*** RECORDS SUPPLIED Section Begins ***
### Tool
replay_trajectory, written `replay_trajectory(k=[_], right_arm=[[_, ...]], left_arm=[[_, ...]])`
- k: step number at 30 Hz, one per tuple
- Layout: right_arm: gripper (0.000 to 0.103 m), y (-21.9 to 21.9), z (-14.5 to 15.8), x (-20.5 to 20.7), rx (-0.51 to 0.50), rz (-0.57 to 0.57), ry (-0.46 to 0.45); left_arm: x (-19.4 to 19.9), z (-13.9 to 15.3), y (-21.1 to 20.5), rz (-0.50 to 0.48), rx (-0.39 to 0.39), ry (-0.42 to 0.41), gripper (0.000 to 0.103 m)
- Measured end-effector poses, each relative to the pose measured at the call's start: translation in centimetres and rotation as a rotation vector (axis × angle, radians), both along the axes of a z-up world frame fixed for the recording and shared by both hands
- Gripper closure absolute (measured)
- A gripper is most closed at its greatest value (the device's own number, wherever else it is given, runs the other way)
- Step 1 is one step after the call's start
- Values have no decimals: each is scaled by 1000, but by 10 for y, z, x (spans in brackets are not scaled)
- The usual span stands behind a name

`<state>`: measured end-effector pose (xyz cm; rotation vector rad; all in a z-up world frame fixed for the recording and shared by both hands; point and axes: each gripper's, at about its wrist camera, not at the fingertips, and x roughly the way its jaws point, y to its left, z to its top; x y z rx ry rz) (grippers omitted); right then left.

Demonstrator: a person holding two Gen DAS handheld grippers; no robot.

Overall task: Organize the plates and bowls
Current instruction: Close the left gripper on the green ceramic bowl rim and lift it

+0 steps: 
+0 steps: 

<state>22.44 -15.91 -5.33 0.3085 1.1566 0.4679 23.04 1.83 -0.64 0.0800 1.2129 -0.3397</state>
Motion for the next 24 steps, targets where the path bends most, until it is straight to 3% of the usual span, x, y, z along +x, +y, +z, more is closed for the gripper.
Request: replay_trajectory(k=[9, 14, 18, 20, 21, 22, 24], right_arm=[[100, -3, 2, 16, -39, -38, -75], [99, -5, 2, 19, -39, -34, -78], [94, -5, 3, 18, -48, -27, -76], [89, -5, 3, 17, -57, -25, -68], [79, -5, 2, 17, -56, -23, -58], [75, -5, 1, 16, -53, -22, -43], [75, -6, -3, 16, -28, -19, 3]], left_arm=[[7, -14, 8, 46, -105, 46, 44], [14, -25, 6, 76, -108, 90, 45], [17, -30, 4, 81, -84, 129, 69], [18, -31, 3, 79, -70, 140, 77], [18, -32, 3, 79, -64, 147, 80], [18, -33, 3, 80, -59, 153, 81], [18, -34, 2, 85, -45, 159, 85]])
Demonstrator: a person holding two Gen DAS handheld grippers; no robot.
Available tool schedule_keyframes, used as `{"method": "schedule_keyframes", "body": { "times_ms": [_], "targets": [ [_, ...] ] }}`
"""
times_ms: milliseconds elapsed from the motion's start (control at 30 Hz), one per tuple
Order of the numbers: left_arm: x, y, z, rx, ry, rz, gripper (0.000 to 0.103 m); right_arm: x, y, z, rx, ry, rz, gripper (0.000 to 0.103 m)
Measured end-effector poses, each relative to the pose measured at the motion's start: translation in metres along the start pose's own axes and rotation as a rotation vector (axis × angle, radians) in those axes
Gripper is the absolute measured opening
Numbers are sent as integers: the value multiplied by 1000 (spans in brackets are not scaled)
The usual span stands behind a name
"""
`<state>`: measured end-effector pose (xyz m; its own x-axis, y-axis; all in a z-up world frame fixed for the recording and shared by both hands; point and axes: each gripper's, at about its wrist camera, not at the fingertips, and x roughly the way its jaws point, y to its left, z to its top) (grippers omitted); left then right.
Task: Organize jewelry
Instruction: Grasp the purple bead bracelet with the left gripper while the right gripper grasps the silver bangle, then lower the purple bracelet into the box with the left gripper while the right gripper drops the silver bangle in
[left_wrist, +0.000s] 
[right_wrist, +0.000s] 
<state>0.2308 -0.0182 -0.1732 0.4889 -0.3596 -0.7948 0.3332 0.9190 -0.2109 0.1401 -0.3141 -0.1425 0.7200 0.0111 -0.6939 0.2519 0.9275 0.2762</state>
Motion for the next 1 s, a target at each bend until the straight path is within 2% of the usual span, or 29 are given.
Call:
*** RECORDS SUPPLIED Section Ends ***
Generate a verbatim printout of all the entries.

### Tool
replay_trajectory, written `replay_trajectory(k=[_], right_arm=[[_, ...]], left_arm=[[_, ...]])`
- k: step number at 30 Hz, one per tuple
- Layout: right_arm: gripper (0.000 to 0.103 m), y (-21.9 to 21.9), z (-14.5 to 15.8), x (-20.5 to 20.7), rx (-0.51 to 0.50), rz (-0.57 to 0.57), ry (-0.46 to 0.45); left_arm: x (-19.4 to 19.9), z (-13.9 to 15.3), y (-21.1 to 20.5), rz (-0.50 to 0.48), rx (-0.39 to 0.39), ry (-0.42 to 0.41), gripper (0.000 to 0.103 m)
- Measured end-effector poses, each relative to the pose measured at the call's start: translation in centimetres and rotation as a rotation vector (axis × angle, radians), both along the axes of a z-up world frame fixed for the recording and shared by both hands
- Gripper closure absolute (measured)
- A gripper is most closed at its greatest value (the device's own number, wherever else it is given, runs the other way)
- Step 1 is one step after the call's start
- Values have no decimals: each is scaled by 1000, but by 10 for y, z, x (spans in brackets are not scaled)
- The usual span stands behind a name

`<state>`: measured end-effector pose (xyz cm; rotation vector rad; all in a z-up world frame fixed for the recording and shared by both hands; point and axes: each gripper's, at about its wrist camera, not at the fingertips, and x roughly the way its jaws point, y to its left, z to its top; x y z rx ry rz) (grippers omitted); right then left.

Demonstrator: a person holding two Gen DAS handheld grippers; no robot.

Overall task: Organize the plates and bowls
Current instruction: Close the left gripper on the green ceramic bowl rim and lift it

+0 steps: 
+0 steps: 

<state>22.44 -15.91 -5.33 0.3085 1.1566 0.4679 23.04 1.83 -0.64 0.0800 1.2129 -0.3397</state>
Motion for the next 24 steps, targets where the path bends most, until it is straight to 3% of the usual span, x, y, z along +x, +y, +z, more is closed for the gripper.
Request: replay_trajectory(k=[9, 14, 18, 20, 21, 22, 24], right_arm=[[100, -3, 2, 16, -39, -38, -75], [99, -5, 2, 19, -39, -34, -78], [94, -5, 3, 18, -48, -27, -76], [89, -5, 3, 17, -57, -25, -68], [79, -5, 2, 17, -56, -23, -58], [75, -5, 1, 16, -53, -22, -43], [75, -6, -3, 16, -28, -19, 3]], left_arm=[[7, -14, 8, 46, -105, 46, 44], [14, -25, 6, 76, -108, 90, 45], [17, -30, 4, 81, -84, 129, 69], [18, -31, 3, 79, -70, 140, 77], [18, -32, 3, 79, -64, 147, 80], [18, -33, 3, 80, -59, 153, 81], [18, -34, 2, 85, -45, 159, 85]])
Demonstrator: a person holding two Gen DAS handheld grippers; no robot.
Available tool schedule_keyframes, used as `{"method": "schedule_keyframes", "body": { "times_ms": [_], "targets": [ [_, ...] ] }}`
"""
times_ms: milliseconds elapsed from the motion's start (control at 30 Hz), one per tuple
Order of the numbers: left_arm: x, y, z, rx, ry, rz, gripper (0.000 to 0.103 m); right_arm: x, y, z, rx, ry, rz, gripper (0.000 to 0.103 m)
Measured end-effector poses, each relative to the pose measured at the motion's start: translation in metres along the start pose's own axes and rotation as a rotation vector (axis × angle, radians) in those axes
Gripper is the absolute measured opening
Numbers are sent as integers: the value multiplied by 1000 (spans in brackets are not scaled)
The usual span stands behind a name
"""
`<state>`: measured end-effector pose (xyz m; its own x-axis, y-axis; all in a z-up world frame fixed for the recording and shared by both hands; point and axes: each gripper's, at about its wrist camera, not at the fingertips, and x roughly the way its jaws point, y to its left, z to its top) (grippers omitted); left then right.
Task: Organize jewelry
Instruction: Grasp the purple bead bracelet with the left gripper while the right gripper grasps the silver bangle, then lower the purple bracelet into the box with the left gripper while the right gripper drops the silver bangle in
[left_wrist, +0.000s] 
[right_wrist, +0.000s] 
<state>0.2308 -0.0182 -0.1732 0.4889 -0.3596 -0.7948 0.3332 0.9190 -0.2109 0.1401 -0.3141 -0.1425 0.7200 0.0111 -0.6939 0.2519 0.9275 0.2762</state>
Motion for the next 1 s, a target at each bend until the straight path is within 2% of the usual span, or 29 are given.
Call:

Work on this exercise is now finished.